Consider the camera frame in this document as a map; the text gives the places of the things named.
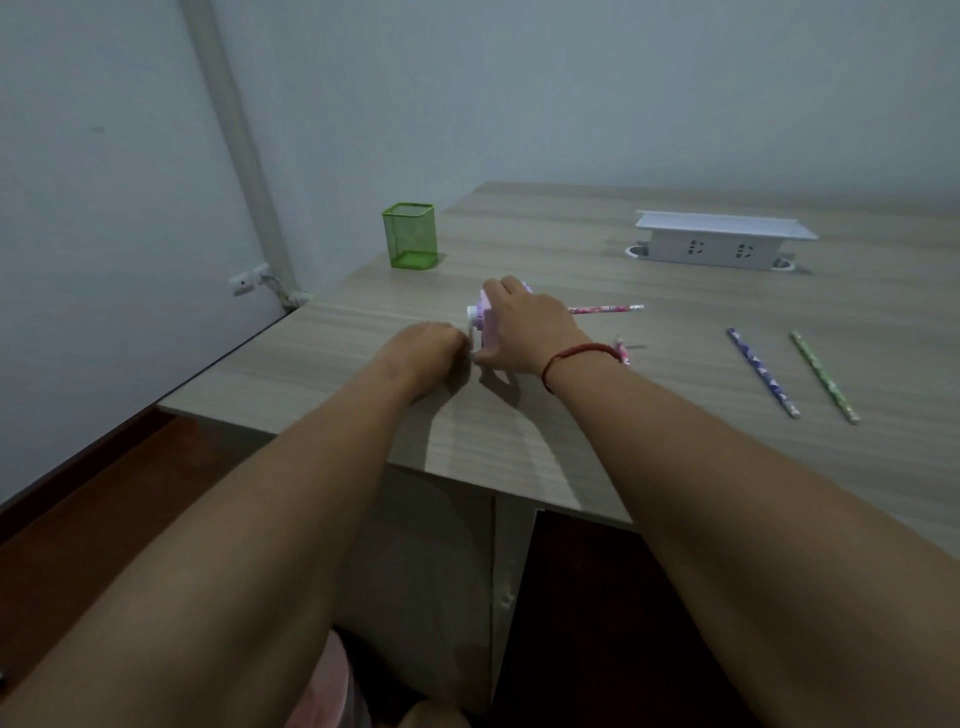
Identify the person's right hand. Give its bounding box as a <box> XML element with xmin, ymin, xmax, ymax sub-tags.
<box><xmin>472</xmin><ymin>275</ymin><xmax>594</xmax><ymax>388</ymax></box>

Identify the person's left hand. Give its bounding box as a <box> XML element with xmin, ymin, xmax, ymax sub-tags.
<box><xmin>374</xmin><ymin>320</ymin><xmax>470</xmax><ymax>406</ymax></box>

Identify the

++++++++++

▶ **Work to be completed**: Copy out every line from the data above in which the word "with" occurs.

▶ **Output of the exercise**:
Identify the person's right hand. Give its bounding box as a <box> XML element with xmin, ymin, xmax, ymax sub-tags.
Identify the person's left hand. Give its bounding box as a <box> XML element with xmin, ymin, xmax, ymax sub-tags.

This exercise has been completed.